What to work on: Would you output all the lines below precisely as they stand, leaving each picture out?
[[ Records shown open ]]
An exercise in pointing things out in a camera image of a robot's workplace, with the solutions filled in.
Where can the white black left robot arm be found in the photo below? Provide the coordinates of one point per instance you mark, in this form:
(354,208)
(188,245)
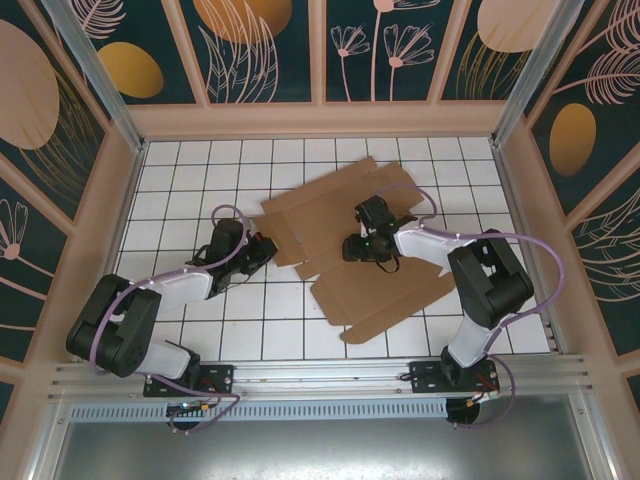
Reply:
(180,285)

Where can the aluminium table edge rail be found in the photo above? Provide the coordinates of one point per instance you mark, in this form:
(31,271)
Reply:
(511,200)
(125,200)

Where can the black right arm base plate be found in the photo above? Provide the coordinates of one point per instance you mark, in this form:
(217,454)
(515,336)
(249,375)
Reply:
(425,375)

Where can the aluminium frame rail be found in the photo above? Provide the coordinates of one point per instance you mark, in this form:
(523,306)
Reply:
(320,372)

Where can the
[[ Records shown closed ]]
Result of the exercise:
An exercise in pointing things out in a camera image of a robot's workplace, with the solutions filled in.
Where can the white black left robot arm be found in the photo below? Provide the coordinates of one point per instance you mark, in this form:
(354,208)
(188,245)
Reply:
(180,285)

Where can the aluminium table edge rail be found in the photo above? Provide the coordinates of one point per instance you mark, in this form:
(31,271)
Reply:
(511,200)
(125,200)

Where can the black right arm base plate be found in the photo above? Provide the coordinates of one point per instance you mark, in this form:
(217,454)
(515,336)
(249,375)
Reply:
(425,375)

Where can the aluminium frame rail be found in the photo above? Provide the coordinates of one point per instance you mark, in this form:
(523,306)
Reply:
(320,372)

Where can the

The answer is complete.